# Classification to identify price-related tweets

**Objective**

We use the embeddings computed for each tweet and the labels added manually to train a random forest model to detect tweets whether a tweet is related to prices matter.

## Setup

In [60]:
import numpy as np 
import pandas as pd 

In [74]:
from sklearn.preprocessing import StandardScaler

from sklearn.model_selection import cross_val_score, GridSearchCV

from sklearn.pipeline import Pipeline

from sklearn.dummy import DummyClassifier 
from sklearn.linear_model import LogisticRegression 
from sklearn.ensemble import RandomForestClassifier, GradientBoostingClassifier

from sklearn.metrics import (
    balanced_accuracy_score, 
    make_scorer,
)

## Data

### Load annotated dataset and embeddings

In [50]:
df_annotated = pd.read_csv("../backup/data/df_annotated.csv")

In [31]:
df_annotated.head()

Unnamed: 0,timestamp,text,emojis,retweets,likes,comments,lexical_field,text_emojis,label
0,2020-01-01,le tout vendu à des prix \n«défiant toute conc...,,,,,cheap,,
1,2020-01-01,Pour ceux qui veulent allier l'utile à l'agréa...,🛑 🛑,,,,cheap,Pour ceux qui veulent allier l'utile à l'agréa...,
2,2020-01-02,"Nouvelle perspective: BARAKA BUSINESS SARL, ne...",,3.0,,,cheap,,not_about_prices
3,2020-01-02,J'ai du mal à savoir si #Cirelli a reçu la Leg...,,3.0,1.0,,cheap,,
4,2020-01-06,Un iPhone pas cher ? C’est maintenant possible...,⭐ 😉,284.0,69.0,36.0,cheap,Un iPhone pas cher ? C’est maintenant possible...,


In [47]:
df_annotated["label"].value_counts()

not_about_prices    684
inflation           302
desinflation         14
other                11
deflation             5
stability             2
Name: label, dtype: int64

In [46]:
def add_topic_variable(label: str) -> float: 
    """Description. 
    Return 1 if label is about prices, 0 is not about prices and nan if no label."""

    if pd.isna(label): 
        return float("nan")
    elif label == "not_about_prices": 
        return 0
    else: 
        return 1

In [51]:
df_annotated["topic"] = df_annotated["label"].apply(add_topic_variable)

In [17]:
embeddings = np.load("../backup/data/embeddings.npy")

In [32]:
assert embeddings.shape[0] == df_annotated.shape[0]

### Train/test split 

In [52]:
annotated_idxs = df_annotated.loc[df_annotated["topic"].notna(), :].index.values.tolist()

In [59]:
df_annotated["topic"][annotated_idxs].value_counts()

0.0    684
1.0    334
Name: topic, dtype: int64

In [120]:
X, y = embeddings, df_annotated["topic"].values

X_train, y_train = X[annotated_idxs, :], y[annotated_idxs]
X_test = np.delete(X, annotated_idxs, axis=0)

## Models

### Define balanced accuracy as metric

In [121]:
balanced_scorer = make_scorer(balanced_accuracy_score)

In [122]:
# instantiate list to save model results

results = []

In [123]:
from typing import List, Dict, Union

def get_model_dict(model_name: str, params: Union[List, Dict], scores: Union[List, float]) -> Dict: 
    """Description.
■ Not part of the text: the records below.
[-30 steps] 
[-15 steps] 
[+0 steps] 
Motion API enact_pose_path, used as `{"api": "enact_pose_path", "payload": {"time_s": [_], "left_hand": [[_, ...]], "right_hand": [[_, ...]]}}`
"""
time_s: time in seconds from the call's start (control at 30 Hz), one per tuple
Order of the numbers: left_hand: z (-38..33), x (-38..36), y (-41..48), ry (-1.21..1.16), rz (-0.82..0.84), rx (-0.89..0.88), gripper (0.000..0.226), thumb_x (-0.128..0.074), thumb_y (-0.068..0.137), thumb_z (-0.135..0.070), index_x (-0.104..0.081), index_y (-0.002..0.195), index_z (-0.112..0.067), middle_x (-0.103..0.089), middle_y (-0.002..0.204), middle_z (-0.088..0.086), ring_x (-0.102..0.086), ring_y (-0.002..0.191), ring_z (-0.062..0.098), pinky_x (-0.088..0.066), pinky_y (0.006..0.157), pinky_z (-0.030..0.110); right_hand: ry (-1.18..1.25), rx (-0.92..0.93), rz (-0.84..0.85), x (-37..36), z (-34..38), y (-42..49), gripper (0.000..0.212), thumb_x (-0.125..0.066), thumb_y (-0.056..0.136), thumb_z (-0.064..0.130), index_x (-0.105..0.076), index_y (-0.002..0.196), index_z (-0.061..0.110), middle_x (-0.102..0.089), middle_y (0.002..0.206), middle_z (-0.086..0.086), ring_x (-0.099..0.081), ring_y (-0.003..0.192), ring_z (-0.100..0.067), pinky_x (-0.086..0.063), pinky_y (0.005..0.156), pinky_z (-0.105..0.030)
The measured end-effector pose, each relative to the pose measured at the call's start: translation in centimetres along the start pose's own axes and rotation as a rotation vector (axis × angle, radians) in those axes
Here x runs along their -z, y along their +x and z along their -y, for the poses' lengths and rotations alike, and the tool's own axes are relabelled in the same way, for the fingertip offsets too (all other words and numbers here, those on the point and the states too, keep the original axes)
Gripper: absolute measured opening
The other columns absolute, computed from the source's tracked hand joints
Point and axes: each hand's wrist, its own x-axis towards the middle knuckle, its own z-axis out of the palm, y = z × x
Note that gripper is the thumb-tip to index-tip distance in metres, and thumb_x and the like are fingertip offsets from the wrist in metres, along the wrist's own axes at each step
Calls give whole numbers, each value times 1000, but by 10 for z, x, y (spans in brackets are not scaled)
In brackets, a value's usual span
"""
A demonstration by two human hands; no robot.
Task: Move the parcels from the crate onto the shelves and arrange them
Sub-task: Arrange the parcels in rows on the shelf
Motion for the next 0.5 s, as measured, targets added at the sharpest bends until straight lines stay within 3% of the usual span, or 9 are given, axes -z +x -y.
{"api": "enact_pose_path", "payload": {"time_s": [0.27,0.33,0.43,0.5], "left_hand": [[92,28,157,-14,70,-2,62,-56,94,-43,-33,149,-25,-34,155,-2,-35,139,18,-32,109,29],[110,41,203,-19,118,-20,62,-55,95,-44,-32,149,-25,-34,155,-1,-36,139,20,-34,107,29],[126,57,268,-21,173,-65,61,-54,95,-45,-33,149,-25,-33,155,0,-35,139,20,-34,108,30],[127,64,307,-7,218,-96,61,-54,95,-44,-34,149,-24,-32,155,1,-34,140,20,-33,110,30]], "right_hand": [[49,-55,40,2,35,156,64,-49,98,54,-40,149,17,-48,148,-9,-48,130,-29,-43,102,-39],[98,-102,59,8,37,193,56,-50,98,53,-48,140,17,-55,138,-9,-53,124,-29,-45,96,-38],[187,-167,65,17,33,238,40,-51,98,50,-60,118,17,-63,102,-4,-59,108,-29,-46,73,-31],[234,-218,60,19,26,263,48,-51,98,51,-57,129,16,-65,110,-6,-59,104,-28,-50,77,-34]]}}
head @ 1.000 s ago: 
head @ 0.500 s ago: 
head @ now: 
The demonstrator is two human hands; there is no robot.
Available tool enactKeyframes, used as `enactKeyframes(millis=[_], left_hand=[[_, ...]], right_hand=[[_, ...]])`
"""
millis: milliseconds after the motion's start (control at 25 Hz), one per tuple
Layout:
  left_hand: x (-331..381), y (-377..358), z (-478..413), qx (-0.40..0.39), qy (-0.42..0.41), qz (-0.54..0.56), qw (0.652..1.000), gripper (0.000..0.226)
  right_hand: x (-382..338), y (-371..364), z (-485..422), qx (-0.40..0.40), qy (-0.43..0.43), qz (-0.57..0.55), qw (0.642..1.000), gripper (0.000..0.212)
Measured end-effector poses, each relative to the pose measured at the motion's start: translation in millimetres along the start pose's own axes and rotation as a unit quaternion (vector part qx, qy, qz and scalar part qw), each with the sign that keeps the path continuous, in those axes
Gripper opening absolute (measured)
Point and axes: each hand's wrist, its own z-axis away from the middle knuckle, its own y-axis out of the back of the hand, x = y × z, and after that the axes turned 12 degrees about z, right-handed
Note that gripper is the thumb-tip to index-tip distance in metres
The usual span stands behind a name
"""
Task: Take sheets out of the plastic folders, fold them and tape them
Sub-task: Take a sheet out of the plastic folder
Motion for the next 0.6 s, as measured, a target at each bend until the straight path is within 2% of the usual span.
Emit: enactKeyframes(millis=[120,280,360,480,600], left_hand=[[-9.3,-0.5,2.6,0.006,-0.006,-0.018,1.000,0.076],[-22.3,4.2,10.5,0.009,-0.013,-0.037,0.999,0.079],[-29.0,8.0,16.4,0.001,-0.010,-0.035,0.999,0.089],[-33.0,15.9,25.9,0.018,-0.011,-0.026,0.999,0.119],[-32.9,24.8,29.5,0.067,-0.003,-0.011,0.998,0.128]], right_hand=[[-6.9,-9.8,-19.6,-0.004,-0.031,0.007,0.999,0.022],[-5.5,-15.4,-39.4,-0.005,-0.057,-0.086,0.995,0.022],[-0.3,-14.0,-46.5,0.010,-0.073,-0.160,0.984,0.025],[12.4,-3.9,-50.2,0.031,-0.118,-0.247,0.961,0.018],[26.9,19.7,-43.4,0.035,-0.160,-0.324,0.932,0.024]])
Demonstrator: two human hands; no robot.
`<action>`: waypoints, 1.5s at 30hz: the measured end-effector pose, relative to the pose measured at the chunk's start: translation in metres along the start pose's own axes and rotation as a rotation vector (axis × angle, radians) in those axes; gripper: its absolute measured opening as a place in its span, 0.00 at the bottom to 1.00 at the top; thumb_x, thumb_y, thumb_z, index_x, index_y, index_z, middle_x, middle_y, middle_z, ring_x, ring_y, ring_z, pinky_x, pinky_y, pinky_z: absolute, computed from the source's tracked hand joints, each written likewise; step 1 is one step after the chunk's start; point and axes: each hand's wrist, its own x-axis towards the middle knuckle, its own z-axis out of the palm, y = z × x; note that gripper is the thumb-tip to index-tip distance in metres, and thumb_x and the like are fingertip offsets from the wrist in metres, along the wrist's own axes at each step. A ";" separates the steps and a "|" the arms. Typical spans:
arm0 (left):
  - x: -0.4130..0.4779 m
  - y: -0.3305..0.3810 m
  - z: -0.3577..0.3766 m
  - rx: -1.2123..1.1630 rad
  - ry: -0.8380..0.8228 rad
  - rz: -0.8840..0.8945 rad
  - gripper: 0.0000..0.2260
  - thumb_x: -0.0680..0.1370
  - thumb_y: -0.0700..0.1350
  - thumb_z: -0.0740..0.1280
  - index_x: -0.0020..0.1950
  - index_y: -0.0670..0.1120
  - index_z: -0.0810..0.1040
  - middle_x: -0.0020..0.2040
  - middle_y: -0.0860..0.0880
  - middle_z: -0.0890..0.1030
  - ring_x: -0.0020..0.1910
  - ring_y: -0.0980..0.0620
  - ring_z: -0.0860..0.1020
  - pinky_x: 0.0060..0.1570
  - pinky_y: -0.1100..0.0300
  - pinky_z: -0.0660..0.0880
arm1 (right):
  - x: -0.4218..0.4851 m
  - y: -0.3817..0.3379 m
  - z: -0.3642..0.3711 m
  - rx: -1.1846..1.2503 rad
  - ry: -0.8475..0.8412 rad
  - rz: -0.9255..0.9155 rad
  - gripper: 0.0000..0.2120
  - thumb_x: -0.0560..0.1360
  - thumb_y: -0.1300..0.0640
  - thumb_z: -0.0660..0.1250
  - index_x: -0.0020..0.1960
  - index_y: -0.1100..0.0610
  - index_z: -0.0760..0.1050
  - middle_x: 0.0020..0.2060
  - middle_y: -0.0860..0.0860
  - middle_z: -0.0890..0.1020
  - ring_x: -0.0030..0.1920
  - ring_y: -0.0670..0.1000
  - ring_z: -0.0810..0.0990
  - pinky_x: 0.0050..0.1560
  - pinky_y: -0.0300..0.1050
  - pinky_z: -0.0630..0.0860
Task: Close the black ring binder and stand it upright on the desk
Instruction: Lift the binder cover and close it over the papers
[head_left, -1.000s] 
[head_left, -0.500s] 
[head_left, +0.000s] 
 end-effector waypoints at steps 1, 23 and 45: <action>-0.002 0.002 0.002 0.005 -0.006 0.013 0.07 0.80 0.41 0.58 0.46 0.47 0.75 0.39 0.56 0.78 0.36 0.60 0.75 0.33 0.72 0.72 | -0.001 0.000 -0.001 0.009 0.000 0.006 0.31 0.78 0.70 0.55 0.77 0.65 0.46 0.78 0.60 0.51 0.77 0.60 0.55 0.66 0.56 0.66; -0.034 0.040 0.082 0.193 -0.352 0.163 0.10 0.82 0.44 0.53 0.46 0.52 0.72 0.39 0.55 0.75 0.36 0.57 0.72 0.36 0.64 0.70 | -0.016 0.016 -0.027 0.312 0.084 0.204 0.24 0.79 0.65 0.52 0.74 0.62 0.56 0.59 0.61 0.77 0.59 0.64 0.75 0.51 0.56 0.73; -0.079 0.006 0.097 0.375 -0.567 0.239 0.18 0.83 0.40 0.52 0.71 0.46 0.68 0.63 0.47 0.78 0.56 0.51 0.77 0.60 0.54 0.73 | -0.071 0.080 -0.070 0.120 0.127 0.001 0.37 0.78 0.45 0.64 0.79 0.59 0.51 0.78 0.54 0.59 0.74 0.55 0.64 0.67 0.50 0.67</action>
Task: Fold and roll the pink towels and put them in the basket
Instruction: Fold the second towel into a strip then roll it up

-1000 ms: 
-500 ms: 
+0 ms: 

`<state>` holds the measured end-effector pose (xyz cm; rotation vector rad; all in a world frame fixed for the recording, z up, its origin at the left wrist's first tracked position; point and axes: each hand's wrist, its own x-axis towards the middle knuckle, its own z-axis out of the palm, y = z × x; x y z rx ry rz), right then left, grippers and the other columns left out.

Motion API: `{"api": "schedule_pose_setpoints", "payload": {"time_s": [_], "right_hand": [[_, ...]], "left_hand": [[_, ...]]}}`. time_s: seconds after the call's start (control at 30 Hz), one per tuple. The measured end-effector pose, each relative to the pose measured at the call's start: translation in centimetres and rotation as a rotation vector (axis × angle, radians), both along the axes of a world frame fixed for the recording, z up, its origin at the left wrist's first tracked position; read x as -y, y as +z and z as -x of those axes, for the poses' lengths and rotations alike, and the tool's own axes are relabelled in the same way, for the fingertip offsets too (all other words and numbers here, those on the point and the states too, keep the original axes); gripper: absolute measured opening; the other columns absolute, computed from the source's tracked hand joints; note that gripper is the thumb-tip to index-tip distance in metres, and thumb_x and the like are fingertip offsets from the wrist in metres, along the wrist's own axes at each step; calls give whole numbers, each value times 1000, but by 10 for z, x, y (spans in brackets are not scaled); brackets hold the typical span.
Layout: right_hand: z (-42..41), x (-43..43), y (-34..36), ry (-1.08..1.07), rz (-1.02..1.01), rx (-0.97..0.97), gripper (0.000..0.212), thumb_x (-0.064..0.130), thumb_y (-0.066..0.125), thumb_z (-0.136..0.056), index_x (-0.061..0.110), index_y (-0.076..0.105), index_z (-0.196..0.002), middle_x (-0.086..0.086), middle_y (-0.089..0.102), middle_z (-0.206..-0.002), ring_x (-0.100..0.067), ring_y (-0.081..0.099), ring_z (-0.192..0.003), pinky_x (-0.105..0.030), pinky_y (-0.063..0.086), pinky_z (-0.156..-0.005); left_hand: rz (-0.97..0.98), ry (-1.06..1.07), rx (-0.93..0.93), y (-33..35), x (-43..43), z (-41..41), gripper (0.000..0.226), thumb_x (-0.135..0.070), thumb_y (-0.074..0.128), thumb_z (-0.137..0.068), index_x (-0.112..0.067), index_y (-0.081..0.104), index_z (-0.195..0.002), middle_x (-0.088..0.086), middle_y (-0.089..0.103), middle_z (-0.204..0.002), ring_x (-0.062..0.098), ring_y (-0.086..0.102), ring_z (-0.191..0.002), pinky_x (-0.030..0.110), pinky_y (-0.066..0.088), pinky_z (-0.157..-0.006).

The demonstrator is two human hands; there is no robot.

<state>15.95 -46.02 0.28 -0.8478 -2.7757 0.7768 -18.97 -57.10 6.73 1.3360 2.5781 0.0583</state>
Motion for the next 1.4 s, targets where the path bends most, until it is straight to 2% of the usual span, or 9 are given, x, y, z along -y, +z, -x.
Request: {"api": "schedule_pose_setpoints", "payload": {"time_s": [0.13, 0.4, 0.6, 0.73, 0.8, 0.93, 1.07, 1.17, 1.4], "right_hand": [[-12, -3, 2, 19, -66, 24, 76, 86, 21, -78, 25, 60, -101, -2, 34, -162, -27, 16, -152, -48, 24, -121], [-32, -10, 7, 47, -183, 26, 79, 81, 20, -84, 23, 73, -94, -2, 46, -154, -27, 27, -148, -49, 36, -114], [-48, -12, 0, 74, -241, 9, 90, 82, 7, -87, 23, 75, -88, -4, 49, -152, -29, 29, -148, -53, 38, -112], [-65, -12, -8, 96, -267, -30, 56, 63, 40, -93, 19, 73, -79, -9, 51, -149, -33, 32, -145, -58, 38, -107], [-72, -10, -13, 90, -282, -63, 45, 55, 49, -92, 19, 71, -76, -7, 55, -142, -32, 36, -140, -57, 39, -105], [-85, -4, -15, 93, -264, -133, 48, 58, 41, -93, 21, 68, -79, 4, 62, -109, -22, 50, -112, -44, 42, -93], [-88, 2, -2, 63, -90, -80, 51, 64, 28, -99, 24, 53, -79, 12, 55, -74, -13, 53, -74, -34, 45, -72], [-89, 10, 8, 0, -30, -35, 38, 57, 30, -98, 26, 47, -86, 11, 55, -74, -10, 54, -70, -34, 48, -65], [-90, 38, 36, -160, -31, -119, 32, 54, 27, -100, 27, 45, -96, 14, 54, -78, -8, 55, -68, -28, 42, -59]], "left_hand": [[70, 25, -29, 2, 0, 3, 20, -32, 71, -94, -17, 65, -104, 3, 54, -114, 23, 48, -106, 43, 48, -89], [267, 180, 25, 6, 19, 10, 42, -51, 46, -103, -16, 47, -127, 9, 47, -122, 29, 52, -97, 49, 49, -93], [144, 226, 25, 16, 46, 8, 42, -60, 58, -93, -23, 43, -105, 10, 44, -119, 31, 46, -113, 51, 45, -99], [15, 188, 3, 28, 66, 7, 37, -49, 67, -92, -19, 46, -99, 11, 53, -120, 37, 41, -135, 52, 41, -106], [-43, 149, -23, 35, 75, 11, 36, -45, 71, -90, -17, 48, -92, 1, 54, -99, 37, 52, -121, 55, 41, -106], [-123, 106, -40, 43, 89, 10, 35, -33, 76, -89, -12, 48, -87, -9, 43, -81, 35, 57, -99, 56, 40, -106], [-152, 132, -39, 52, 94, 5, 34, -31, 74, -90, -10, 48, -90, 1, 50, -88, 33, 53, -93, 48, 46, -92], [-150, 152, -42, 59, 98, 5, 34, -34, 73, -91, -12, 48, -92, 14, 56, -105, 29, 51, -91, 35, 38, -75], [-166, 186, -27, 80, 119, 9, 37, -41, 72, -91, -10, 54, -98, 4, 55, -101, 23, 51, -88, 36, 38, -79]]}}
Save model results into dictionnary."""

    return {
        "model": model_name, 
        "params": params, 
        "scores": scores
    }

### `DummyClassifier` benchmark

In [124]:
dummy = DummyClassifier()
scores = cross_val_score(dummy, X_train, y_train, scoring=balanced_scorer, cv=3)

In [125]:
results.append(get_model_dict("DummyClassifier", dummy.get_params(), scores))

### `LogisticRegression`

In [126]:
pipe = Pipeline([
    ("scaler", StandardScaler()), 
    ("logreg", LogisticRegression(max_iter=1000))
])
parameters = {"logreg__C": np.logspace(-8, 8, 17, base=2)} 

log_reg = GridSearchCV(pipe, parameters, cv=3, scoring=balanced_scorer)
log_reg

In [127]:
log_reg.fit(X_train, y_train)

In [128]:
params = log_reg.best_estimator_.get_params()["steps"]
params

[('scaler', StandardScaler()),
 ('logreg', LogisticRegression(C=0.00390625, max_iter=1000))]

In [108]:
scores = log_reg.cv_results_["mean_test_score"]
scores

array([0.75869714, 0.75723444, 0.74407655, 0.72856832, 0.71316523,
       0.70520332, 0.68374131, 0.67281591, 0.66252907, 0.6551401 ,
       0.65440911, 0.65296053, 0.65003655, 0.65153805, 0.65080706,
       0.65157756, 0.65084657])

In [129]:
results.append(get_model_dict("LogisticRegression", params, scores))

### `RandomForestClassifier` (no tuning)

In [130]:
rf = RandomForestClassifier(oob_score=True)
rf.fit(X_train, y_train)

In [131]:
results.append(get_model_dict("RandomForestClassifier", rf.get_params(), rf.oob_score_))

### `GradientBoostingClassifier` (no tuning)

In [132]:
gb = GradientBoostingClassifier()
gb

In [133]:
scores = cross_val_score(gb, X_train, y_train)

In [134]:
results.append(get_model_dict("GradientBoostingClassifier", gb.get_params(), scores))

In [135]:
results

[{'model': 'DummyClassifier',
  'params': {'constant': None, 'random_state': None, 'strategy': 'prior'},
  'scores': array([0.5, 0.5, 0.5])},
 {'model': 'LogisticRegression',
  'params': [('scaler', StandardScaler()),
   ('logreg', LogisticRegression(C=0.00390625, max_iter=1000))],
  'scores': array([0.5, 0.5, 0.5])},
 {'model': 'RandomForestClassifier',
  'params': {'bootstrap': True,
   'ccp_alpha': 0.0,
   'class_weight': None,
   'criterion': 'gini',
   'max_depth': None,
   'max_features': 'sqrt',
   'max_leaf_nodes': None,
   'max_samples': None,
   'min_impurity_decrease': 0.0,
   'min_samples_leaf': 1,
   'min_samples_split': 2,
   'min_weight_fraction_leaf': 0.0,
   'n_estimators': 100,
   'n_jobs': None,
   'oob_score': True,
   'random_state': None,
   'verbose': 0,
   'warm_start': False},
  'scores': 0.8084479371316307},
 {'model': 'GradientBoostingClassifier',
  'params': {'ccp_alpha': 0.0,
   'criterion': 'friedman_mse',
   'init': None,
   'learning_rate': 0.1,
   'loss